HA = A*((Id3-x[0])**2 + (Id3-x[1]-x[2])**2 + (Id3-x[0]-x[2])**2 + (Id3-x[1])**2)
HB = B*(x[0]+x[1]+x[2])

H=HA+HB

backend = QasmSimulator()

optimizer = COBYLA(maxiter=1000)
ansatz = RealAmplitudes(3)
initial_state = np.zeros(3*4)
vqe = VQE(ansatz, optimizer, quantum_instance=backend, initial_point=initial_state)
result = vqe.compute_minimum_eigenvalue(H)
print(result)

groundstates = probability_calculator(result)
bootstraping_point = result.optimal_point.tolist()
plot_histogram(groundstates, figsize=(15, 5))

Confusingly enough, this time I get the results that I would expect. The VQE returns 110 as the solution, which is the result someone would expect after doing the math, with 1s meaning that the subset is chosen to be in the solution.

OrderedDict([   ('aux_operator_eigenvalues', None),
            ('cost_function_evals', 120),
            (   'eigenstate',
                {   '000': 0.03125,
                    '010': 0.06987712429686843,
                    '011': 0.03125,
                    '101': 0.09375,
                    '110': 0.9921567416492215}),
            ('eigenvalue', 8.505859374999998),
            (   'optimal_parameters',
                {   ParameterVectorElement(θ[7]): 0.9180159629622513,
                    ParameterVectorElement(θ[3]): -0.2952549861598156,
                    ParameterVectorElement(θ[4]): 0.4780970008625806,
                    ParameterVectorElement(θ[2]): 0.8850714897234401,
                    ParameterVectorElement(θ[0]): 0.06576169924533613,
                    ParameterVectorElement(θ[6]): 0.17549300683520178,
                    ParameterVectorElement(θ[1]): 1.0728636784578363,
                    ParameterVectorElement(θ[5]): 0.7532584743057651,
                    ParameterVectorElement(θ[11]): 1.0224055378029202,
                    ParameterVectorElement(θ[9]): -0.03195532295070413,
                    ParameterVectorElement(θ[10]): 0.973327271430723,
                    ParameterVectorElement(θ[8]): 0.00735674701360727}),
            (   'optimal_point',
                array([ 0.0657617 ,  0.97332727,  1.02240554,  1.07286368,  0.88507149,
   -0.29525499,  0.478097  ,  0.75325847,  0.17549301,  0.91801596,
    0.00735675, -0.03195532])),
            ('optimal_value', 8.505859374999998),
            ('optimizer_evals', 120),
            ('optimizer_time', 2.728998899459839)])

I just want to make a note here.

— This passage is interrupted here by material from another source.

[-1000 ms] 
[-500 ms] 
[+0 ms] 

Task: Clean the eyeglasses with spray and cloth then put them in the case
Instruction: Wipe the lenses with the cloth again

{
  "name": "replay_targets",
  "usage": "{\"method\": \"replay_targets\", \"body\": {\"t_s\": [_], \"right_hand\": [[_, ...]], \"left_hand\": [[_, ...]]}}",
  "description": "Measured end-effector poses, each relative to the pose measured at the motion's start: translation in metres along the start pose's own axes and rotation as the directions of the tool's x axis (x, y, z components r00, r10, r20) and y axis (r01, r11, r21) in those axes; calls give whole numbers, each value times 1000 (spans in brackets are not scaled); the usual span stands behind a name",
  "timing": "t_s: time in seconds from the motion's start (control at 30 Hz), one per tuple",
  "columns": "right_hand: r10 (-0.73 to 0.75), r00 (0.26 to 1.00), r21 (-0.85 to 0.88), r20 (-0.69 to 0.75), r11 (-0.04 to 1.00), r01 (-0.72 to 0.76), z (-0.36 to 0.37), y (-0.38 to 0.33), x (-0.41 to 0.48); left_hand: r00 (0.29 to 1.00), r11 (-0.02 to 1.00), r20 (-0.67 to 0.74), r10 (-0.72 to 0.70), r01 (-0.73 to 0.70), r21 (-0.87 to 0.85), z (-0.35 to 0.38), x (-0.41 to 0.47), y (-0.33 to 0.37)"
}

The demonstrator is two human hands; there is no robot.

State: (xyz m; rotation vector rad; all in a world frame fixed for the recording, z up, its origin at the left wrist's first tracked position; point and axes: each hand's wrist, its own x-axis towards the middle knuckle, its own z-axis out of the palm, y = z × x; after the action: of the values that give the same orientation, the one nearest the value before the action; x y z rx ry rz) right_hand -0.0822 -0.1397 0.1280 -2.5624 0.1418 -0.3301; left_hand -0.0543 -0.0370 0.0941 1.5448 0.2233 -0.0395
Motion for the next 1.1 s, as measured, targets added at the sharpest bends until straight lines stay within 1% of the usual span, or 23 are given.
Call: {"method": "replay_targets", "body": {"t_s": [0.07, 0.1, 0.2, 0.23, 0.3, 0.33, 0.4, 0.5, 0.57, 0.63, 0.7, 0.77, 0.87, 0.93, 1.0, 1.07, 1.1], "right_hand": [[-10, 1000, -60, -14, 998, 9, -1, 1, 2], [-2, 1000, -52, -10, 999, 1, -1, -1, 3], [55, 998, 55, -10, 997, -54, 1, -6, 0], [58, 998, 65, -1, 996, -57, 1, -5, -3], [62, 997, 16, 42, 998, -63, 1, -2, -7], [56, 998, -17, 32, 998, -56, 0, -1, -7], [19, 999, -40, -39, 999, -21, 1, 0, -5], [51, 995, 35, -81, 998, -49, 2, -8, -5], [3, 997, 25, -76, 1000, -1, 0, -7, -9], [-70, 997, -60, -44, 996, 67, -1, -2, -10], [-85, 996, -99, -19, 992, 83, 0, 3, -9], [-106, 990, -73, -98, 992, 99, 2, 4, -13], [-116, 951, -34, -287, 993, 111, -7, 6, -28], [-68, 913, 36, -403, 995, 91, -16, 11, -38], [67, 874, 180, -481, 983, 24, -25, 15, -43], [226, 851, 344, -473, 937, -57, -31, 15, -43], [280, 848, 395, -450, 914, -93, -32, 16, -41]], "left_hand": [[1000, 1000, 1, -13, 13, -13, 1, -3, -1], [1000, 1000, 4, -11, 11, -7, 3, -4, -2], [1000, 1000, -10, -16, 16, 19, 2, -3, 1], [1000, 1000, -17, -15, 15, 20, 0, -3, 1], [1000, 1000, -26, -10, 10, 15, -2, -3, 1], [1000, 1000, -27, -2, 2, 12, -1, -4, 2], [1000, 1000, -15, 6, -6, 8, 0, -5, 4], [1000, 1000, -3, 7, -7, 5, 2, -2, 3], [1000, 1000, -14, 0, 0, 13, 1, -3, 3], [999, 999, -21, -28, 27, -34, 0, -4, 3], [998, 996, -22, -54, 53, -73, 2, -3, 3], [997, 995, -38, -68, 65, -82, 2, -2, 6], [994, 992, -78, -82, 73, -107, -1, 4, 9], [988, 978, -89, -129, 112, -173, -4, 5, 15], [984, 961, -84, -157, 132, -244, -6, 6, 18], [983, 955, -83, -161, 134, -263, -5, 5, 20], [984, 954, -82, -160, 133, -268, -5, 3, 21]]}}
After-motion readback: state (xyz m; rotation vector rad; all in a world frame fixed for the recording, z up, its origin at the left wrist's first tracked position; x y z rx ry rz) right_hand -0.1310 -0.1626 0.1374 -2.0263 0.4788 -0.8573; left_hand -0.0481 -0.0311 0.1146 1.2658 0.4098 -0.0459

I use very simple 3-qubit examples to make my point across, but I’ve used the same Hamiltonian for several different 4-qubit and 6-qubit problems and I mostly get results that behave the same way as my first example here, that is returning 0s where I would expect 1s according to how the Hamiltonian is formulated.

My question is why does this happen and if it is related to how the vqe works or there is a logical error in my approach?